Most of the demos and tutorials for spec-driven growth instruments embrace issues like defining product and have targets, they even incorporate phrases like “consumer story”. The concept right here is perhaps to make use of AI as an enabler for cross-skilling, and have builders take part extra closely in necessities evaluation? Or have builders pair with product folks after they work on this workflow? None of that is made specific although, it’s offered as a given {that a} developer would do all this evaluation.

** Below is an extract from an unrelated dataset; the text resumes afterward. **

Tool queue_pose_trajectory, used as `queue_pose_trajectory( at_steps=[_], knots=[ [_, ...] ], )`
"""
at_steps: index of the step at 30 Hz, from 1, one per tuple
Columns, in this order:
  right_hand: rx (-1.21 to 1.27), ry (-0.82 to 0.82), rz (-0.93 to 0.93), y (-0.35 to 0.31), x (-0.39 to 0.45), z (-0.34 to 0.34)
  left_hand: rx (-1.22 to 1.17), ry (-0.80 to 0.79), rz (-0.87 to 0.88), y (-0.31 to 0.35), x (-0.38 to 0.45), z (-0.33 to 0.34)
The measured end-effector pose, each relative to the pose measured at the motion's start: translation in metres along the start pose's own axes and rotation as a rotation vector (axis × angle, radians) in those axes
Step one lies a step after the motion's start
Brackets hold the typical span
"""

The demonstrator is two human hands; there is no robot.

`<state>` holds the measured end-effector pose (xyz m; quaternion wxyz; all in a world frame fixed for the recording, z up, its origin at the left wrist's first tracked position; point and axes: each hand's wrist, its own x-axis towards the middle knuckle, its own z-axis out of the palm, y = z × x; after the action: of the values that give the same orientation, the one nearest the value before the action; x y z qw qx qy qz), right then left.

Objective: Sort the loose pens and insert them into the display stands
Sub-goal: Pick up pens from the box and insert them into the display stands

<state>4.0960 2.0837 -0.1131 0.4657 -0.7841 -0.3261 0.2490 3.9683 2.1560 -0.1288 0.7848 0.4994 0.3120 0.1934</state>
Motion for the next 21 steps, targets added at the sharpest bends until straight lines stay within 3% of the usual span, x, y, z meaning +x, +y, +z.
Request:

Wherein case I’d ask myself once more, what downside dimension and kind is SDD meant for? In all probability not for big options which are nonetheless very unclear, as certainly that will require extra specialist product and necessities abilities, and many different steps like analysis and stakeholder involvement?

Spec-anchored and spec-as-source: Are we studying from the previous?
Whereas many individuals draw analogies between SDD and TDD or BDD, I believe one other necessary parallel to take a look at for spec-as-source particularly is MDD (model-driven growth). I labored on a number of tasks originally of my profession that closely used MDD, and I saved being reminded about that after I was making an attempt out the Tessl Framework. The fashions in MDD have been mainly the specs, albeit not in pure language, however expressed in e.g. customized UML or a textual DSL. We constructed customized code mills to show these specs into code.

Finally, MDD by no means took off for enterprise purposes, it sits at a clumsy abstraction degree and simply creates an excessive amount of overhead and constraints. However LLMs take among the overhead and constraints of MDD away, so there’s a new hope that we are able to now lastly deal with writing specs and simply generate code from them. With LLMs, we aren’t constrained by a predefined and parseable spec language anymore, and we don’t need to construct elaborate code mills. The value for that’s LLMs’ non-determinism after all. And the parseable construction additionally had upsides that we’re shedding now: We may present the spec writer with plenty of software assist to put in writing legitimate, full and constant specs. I ponder if spec-as-source, and even spec-anchoring, would possibly find yourself with the downsides of each MDD and LLMs: Inflexibility and non-determinism.
To be clear, I’m not nostalgic about my MDD expertise up to now and saying “we would as properly carry that again”. However we should always look to code-from-spec makes an attempt up to now to study from them after we discover spec-driven at this time.
Conclusions
In my private utilization of AI-assisted coding, I additionally typically spend time on rigorously crafting some type of spec first to provide to the coding agent. So the final precept of spec-first is certainly helpful in lots of conditions, and the totally different approaches of tips on how to construction that spec are very wanted. They’re among the many prime most ceaselessly requested questions I hear in the mean time from practitioners: “How do I construction my reminiscence financial institution?”, “How do I write a great specification and design doc for AI?”.
However the time period “spec-driven growth” isn’t very properly outlined but, and it’s already semantically subtle. I’ve even not too long ago heard folks use “spec” mainly as a synonym for “detailed immediate”.
Concerning the instruments I’ve tried, I’ve listed lots of my questions on their actual world usefulness right here. I ponder if a few of them are attempting to feed AI brokers with our current workflows too actually, in the end amplifying current challenges like assessment overload and hallucinations. Particularly with the extra elaborate approaches that create numerous recordsdata, I can’t assist however consider the German compound phrase “Verschlimmbesserung”: Are we making one thing worse within the try of creating it higher?